= Exercise goal =
Scan the data below and pick out the lines containing the word "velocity".

[Material shown]

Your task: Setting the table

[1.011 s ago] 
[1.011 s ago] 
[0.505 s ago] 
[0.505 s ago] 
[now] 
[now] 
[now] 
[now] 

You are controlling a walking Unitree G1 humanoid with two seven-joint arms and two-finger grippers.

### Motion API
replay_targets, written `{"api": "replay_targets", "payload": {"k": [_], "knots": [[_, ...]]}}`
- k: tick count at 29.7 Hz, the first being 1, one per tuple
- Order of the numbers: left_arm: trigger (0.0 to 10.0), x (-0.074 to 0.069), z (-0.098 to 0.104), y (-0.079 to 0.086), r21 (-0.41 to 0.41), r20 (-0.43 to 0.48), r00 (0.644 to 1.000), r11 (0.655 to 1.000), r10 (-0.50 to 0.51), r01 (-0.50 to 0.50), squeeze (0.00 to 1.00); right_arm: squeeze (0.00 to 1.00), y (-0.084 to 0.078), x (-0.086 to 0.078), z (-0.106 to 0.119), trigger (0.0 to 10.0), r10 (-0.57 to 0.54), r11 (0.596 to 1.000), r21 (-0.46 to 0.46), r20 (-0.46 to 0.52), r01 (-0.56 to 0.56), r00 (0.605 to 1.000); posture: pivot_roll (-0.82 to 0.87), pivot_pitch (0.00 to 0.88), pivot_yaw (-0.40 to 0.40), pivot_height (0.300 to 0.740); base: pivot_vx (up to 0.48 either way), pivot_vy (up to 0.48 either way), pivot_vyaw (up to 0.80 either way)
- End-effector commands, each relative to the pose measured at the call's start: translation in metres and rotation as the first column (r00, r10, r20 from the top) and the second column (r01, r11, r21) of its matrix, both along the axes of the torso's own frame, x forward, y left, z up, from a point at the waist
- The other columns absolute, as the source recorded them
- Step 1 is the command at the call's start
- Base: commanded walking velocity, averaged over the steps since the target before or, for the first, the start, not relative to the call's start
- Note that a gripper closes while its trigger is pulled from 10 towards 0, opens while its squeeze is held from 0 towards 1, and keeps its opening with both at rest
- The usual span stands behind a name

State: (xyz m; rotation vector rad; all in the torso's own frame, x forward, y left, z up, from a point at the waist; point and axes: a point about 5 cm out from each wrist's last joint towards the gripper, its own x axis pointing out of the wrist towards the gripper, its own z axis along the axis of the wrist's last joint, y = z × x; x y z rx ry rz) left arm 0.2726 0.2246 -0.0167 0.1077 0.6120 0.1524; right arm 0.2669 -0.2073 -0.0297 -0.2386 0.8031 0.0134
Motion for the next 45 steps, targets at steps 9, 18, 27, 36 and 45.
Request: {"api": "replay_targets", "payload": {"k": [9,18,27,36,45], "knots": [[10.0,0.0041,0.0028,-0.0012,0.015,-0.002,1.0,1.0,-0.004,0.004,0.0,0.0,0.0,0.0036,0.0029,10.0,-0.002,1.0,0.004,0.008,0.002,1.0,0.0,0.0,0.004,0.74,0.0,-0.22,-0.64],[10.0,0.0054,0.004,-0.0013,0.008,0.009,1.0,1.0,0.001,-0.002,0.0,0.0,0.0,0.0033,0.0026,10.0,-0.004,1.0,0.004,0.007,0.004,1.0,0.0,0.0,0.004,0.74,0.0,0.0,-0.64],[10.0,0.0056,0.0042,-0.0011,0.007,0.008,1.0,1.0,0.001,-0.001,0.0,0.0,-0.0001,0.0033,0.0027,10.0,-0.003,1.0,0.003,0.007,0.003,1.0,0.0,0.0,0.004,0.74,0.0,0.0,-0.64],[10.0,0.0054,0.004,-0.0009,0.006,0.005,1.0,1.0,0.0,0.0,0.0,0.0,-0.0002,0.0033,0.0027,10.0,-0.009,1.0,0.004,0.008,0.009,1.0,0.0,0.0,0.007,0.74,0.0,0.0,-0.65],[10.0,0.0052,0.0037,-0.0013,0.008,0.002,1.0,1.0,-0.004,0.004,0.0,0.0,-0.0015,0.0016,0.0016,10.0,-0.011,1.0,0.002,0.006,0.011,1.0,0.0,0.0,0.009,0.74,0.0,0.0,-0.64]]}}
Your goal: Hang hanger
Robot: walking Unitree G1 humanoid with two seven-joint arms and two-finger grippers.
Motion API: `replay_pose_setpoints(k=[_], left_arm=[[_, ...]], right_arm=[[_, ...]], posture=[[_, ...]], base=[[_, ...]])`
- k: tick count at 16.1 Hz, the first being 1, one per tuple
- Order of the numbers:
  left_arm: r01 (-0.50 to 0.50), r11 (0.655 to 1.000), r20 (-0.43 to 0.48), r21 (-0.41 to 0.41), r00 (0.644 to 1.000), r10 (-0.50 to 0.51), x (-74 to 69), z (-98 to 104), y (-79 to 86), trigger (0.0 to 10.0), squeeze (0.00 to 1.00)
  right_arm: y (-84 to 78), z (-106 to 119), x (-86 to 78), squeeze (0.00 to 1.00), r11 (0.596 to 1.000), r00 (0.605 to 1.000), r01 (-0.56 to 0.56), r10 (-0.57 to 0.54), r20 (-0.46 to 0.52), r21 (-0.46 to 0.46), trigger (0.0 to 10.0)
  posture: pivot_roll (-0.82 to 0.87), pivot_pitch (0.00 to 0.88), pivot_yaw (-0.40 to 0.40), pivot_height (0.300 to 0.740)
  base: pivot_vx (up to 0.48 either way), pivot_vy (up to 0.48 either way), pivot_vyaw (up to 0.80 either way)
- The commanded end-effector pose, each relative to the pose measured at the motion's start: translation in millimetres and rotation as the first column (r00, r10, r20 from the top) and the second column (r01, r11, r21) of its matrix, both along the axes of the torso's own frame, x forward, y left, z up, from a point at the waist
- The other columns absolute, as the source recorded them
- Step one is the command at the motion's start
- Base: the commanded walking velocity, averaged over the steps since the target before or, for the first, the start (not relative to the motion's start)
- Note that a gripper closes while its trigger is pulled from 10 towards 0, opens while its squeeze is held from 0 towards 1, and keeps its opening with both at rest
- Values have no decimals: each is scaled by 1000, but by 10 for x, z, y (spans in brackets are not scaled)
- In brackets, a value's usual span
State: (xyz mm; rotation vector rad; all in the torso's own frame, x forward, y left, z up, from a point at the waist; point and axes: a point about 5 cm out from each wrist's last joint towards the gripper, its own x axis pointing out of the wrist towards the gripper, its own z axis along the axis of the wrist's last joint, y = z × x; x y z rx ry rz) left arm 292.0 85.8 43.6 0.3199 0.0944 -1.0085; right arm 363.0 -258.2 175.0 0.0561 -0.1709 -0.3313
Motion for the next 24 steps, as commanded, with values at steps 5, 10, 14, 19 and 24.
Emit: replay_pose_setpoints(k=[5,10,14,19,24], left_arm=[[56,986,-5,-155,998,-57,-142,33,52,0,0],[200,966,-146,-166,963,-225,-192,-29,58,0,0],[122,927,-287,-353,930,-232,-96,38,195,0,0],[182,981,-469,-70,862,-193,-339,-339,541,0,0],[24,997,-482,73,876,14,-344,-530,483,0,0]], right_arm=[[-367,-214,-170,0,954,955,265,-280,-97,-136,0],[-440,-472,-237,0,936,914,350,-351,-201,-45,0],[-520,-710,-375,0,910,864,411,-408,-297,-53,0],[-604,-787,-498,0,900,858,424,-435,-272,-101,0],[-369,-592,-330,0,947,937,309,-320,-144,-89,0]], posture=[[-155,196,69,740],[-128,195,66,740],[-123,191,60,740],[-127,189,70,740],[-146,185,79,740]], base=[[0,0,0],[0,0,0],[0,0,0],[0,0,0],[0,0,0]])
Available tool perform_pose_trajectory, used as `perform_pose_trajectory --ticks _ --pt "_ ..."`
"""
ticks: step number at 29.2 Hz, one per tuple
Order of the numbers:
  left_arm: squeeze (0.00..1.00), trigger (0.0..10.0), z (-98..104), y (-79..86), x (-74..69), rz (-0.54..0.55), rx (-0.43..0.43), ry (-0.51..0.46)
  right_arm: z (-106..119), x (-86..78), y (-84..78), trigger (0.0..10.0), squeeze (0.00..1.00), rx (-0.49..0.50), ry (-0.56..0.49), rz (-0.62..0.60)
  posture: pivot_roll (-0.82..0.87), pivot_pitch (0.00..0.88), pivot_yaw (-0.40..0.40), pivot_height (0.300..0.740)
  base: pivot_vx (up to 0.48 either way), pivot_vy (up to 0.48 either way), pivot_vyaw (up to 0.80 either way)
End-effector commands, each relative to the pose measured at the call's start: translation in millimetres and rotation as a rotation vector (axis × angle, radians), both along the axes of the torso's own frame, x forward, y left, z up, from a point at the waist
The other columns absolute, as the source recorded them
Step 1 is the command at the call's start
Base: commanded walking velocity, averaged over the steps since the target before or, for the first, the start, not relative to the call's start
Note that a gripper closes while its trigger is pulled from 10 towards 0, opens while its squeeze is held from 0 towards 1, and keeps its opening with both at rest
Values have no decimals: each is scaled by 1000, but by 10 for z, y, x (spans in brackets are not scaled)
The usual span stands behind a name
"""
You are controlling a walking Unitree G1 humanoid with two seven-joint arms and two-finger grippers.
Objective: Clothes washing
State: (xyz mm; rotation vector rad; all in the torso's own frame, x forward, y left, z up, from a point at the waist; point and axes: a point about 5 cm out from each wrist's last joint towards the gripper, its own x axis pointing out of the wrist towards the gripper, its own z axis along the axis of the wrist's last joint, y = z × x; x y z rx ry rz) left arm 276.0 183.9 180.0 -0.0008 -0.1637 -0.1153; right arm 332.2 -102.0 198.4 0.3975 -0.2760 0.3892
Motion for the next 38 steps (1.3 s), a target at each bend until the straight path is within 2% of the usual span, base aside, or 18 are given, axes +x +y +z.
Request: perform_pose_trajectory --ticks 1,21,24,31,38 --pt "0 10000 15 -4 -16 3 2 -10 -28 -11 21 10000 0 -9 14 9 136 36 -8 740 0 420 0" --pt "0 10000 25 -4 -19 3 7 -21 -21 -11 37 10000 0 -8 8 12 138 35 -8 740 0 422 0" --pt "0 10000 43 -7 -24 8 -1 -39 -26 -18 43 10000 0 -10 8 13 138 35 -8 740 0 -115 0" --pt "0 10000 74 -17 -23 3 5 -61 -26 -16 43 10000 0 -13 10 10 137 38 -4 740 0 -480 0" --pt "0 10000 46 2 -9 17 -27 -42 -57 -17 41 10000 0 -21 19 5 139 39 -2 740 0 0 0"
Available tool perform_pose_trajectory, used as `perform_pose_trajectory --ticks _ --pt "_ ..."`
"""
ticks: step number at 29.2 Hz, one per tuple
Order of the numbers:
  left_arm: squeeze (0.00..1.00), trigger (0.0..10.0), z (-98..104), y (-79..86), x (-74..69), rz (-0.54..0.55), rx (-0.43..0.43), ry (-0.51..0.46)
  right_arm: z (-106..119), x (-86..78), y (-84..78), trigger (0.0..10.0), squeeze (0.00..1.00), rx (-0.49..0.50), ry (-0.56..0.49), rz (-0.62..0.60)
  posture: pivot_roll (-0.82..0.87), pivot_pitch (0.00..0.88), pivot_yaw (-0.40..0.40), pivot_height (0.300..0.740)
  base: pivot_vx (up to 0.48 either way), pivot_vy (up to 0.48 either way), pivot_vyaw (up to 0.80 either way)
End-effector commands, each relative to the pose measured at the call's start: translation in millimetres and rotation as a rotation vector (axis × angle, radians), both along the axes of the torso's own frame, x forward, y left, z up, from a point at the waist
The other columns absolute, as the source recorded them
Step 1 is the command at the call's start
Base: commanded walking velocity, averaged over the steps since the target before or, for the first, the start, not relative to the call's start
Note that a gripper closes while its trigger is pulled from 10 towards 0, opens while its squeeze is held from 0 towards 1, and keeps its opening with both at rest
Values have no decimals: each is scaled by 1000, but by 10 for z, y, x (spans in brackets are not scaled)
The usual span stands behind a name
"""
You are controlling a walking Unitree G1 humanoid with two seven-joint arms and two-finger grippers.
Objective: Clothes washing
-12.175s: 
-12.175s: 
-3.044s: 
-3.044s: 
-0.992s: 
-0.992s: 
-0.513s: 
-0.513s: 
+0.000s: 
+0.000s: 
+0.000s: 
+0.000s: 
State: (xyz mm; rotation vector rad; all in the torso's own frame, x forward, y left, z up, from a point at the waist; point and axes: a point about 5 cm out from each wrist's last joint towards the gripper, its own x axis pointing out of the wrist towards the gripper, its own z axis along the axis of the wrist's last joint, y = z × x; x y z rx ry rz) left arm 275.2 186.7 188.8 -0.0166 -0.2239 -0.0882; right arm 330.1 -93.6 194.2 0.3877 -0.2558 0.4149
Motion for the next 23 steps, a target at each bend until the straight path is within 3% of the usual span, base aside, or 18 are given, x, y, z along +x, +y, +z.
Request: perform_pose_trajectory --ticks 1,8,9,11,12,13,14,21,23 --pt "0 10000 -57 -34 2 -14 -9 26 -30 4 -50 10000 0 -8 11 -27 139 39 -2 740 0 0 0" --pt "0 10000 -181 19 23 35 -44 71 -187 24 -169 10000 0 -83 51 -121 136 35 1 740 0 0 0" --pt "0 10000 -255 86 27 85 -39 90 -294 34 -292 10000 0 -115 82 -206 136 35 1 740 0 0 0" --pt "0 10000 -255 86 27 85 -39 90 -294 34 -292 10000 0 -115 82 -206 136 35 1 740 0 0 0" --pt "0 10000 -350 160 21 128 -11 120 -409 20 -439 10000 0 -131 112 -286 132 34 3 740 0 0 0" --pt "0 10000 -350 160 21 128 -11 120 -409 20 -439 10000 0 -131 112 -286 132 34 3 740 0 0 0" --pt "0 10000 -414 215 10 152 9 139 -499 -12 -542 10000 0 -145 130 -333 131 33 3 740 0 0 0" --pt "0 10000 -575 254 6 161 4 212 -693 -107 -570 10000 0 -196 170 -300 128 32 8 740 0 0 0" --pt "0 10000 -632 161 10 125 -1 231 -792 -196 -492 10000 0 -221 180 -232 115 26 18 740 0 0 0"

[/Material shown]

= Result of the exercise =
- Base: commanded walking velocity, averaged over the steps since the target before or, for the first, the start, not relative to the call's start
- Base: the commanded walking velocity, averaged over the steps since the target before or, for the first, the start (not relative to the motion's start)
Base: commanded walking velocity, averaged over the steps since the target before or, for the first, the start, not relative to the call's start
Base: commanded walking velocity, averaged over the steps since the target before or, for the first, the start, not relative to the call's start

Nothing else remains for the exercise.